You can add whatever keyword you want, like "w" and from then on, all searches with "w " as a prefix will go straight to Wikipedia's results.
I have shortcuts defined for Wikipedia, Stackoverflow, Amazon.com, IMDB, a dictionary for my native language, my personal Gmail, my work Gmail, Google Translate and Hacker News.
For instance for Hacker News, I often want to search for articles I've read here, not to mention it's a valuable resource for getting other people's opinions on certain subjects. So instead of searching on Google for:
I defined a prefix for this search "hn", and so I simply type "hn some topic". You can't use the shortcut for this though, you'll have to go to Settings and manually add a search engine setting.For Google Translate, I basically type "enro phrase", for translating "phrase" from English to Romanian, while I type "roen phrase" for translating "phrase" from Romanian to English.
Can DuckDuckGo do that?
'Wikipedia, Yahoo Answers, Google Answers (lawl), Quora, Stackoverflow.'
Stackoverflow comes up when you do coding questions, yahoo answers when you do just random questions. Although, Quora doesn't appear as often as I like. I need to do a bit of tweaking.
Here's an example where Quora comes up: http://foobub.com/?s=vu0tran
I'm impressed with the results for most (obviously not esoteric) searches.
One thing: lots of URLs don't wrap or truncate, so you get some overflow, example: http://foobub.com/?s=how+is+babby+form
I'm trying it myself, just putting things out there and saying "to hell with it" because, ultimately, unshitifying things is Zeno's paradox kind of work; you're never really done. And, really, it's probably better than you think anyway.
It's not the greatest analogy in the world, but it sort of works in that it illustrates the fractal-like nature of bug-squashing.

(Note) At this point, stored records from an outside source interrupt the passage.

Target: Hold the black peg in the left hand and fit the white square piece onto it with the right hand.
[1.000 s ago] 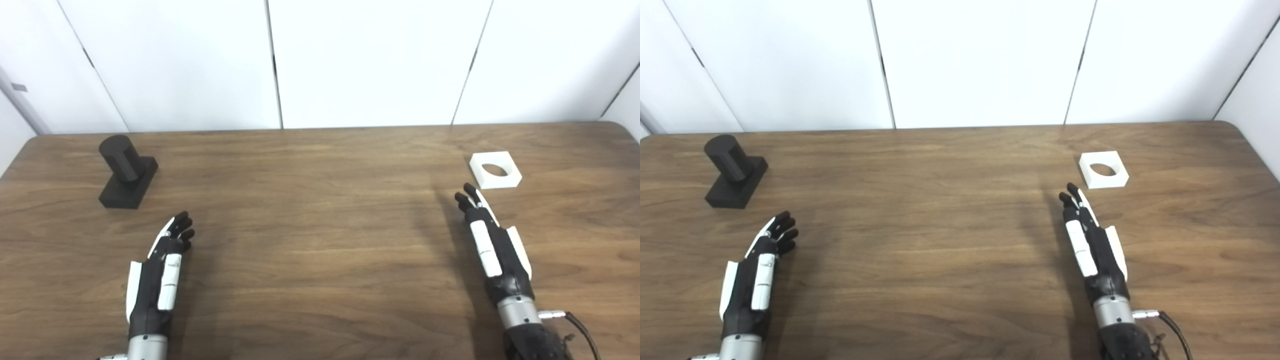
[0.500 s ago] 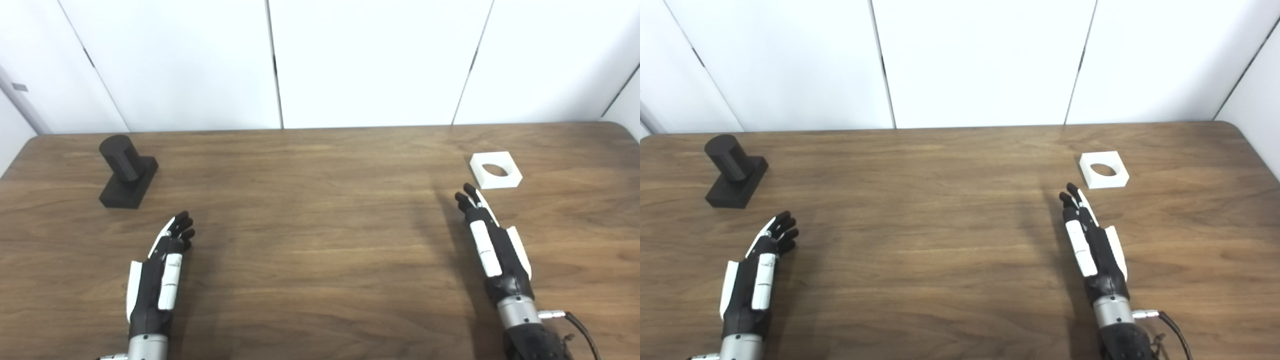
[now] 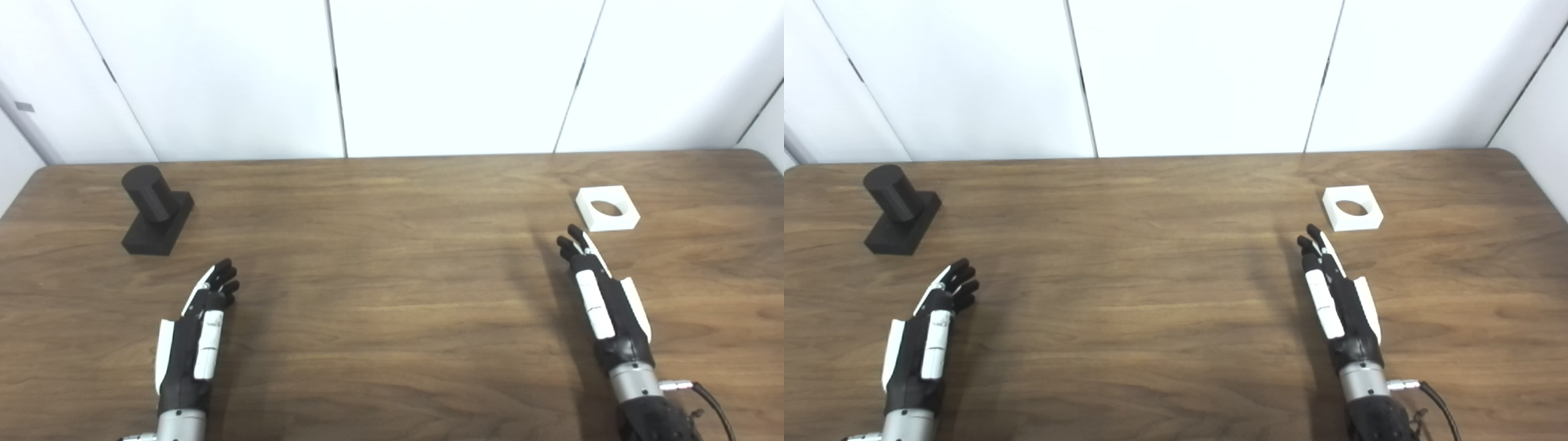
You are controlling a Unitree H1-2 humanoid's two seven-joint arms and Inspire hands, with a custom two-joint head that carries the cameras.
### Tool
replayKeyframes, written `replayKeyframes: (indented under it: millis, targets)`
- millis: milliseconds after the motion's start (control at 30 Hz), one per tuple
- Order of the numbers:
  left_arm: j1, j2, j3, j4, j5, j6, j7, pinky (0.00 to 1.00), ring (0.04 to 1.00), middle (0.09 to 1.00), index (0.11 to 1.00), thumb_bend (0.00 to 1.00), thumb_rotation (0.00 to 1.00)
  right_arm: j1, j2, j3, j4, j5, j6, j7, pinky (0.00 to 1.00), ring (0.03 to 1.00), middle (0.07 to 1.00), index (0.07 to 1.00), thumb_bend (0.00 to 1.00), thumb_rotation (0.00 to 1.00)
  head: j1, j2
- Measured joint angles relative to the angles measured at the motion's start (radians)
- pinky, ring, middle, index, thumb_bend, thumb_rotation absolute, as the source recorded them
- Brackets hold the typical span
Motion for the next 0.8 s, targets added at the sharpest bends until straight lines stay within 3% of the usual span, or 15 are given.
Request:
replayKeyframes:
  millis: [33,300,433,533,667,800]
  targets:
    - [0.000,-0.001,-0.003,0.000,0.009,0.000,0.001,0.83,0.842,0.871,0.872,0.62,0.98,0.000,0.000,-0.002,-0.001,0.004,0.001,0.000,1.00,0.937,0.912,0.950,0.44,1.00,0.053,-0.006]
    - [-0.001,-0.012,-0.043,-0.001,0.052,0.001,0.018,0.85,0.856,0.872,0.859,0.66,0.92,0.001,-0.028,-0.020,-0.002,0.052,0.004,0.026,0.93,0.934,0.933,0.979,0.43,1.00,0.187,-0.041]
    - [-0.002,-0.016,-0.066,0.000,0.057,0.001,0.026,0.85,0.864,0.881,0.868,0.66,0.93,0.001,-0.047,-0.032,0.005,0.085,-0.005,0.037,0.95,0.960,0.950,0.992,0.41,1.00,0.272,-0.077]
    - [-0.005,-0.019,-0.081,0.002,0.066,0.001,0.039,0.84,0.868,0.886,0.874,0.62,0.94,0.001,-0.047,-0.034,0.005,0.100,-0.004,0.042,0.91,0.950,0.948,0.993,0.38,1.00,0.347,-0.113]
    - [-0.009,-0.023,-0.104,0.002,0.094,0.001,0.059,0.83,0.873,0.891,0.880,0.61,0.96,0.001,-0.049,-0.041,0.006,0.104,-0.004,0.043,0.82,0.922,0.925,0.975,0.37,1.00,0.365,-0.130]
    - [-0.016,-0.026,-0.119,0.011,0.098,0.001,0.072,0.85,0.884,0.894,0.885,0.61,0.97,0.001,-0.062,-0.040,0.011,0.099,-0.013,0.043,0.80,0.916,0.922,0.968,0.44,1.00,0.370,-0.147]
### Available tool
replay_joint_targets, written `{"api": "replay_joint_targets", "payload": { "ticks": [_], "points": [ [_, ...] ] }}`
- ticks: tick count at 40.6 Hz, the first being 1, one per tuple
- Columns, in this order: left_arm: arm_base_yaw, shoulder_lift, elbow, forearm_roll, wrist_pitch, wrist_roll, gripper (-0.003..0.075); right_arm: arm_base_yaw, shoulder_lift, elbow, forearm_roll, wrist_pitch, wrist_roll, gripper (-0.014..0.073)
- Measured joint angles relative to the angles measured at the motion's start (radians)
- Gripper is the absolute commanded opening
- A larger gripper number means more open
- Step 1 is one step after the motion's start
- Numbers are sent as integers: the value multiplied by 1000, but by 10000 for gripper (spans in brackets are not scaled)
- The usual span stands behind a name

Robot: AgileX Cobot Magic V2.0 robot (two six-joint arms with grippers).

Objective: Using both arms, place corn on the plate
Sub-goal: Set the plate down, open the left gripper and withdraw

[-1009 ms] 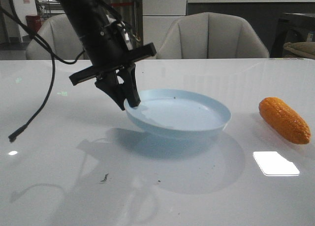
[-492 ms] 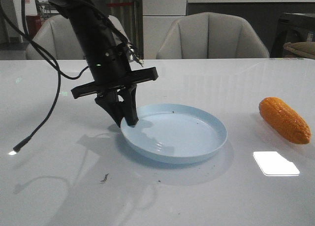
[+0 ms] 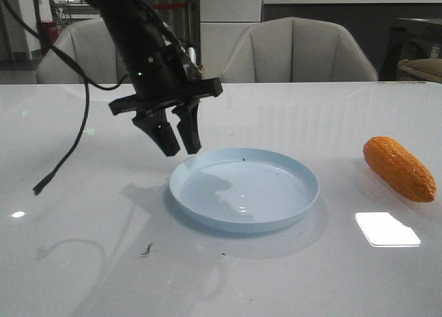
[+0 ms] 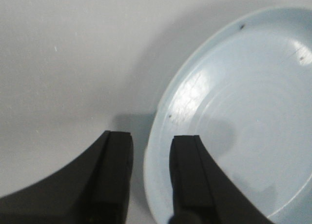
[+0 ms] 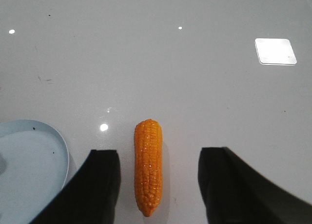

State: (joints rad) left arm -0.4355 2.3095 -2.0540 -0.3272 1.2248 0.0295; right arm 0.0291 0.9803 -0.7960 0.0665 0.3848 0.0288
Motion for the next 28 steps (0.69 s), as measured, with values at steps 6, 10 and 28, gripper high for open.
{"api": "replay_joint_targets", "payload": {
  "ticks": [6,10,28],
  "points": [
    [23,-8,-162,6,7,4,298,0,0,0,0,0,0,468],
    [59,-33,-281,9,15,-13,298,0,0,0,0,0,0,468],
    [149,-489,-463,224,47,-39,297,0,135,-62,2,61,0,499]
  ]
}}
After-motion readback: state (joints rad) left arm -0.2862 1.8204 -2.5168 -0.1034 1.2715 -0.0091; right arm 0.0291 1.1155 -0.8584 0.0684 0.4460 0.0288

If it's really confident about a result, it'll only give 1 or 2 results. i.e. http://foobub.com/?s=cats
If it's kinda confused, it gives multiple results and ranks the site by most likely: http://foobub.com/?s=what%20is%20the%20answer%20to%20life%20...
If it has no what you're doing, it'll search it on Google for you: http://foobub.com/?s=foobub
My website is not yet self-aware. No need to worry, guys.
Ideally, it would show Google search results in an iframe, although I imagine that is against their TOS. Maybe just linking to Google search results would be a better experience.
To answer your question though, the backend is running on Python. There's no particular reason. I just find it a lot easier to script with. It's running on fCGI with nginx on the backend server. On the front is PHP... which is served through up by apache. I find it easier for me to do $_GET, hack around forms really fast and also just echo Javascript everywhere.
http://foobub.com/?s=xss
Bam. Foobub.
It might be useful for you to look at jQuery Masony library for your presentation.
Otherwise, very good work. I was suprised it can even do simple sentence-search.
How did you make this, what is the backend?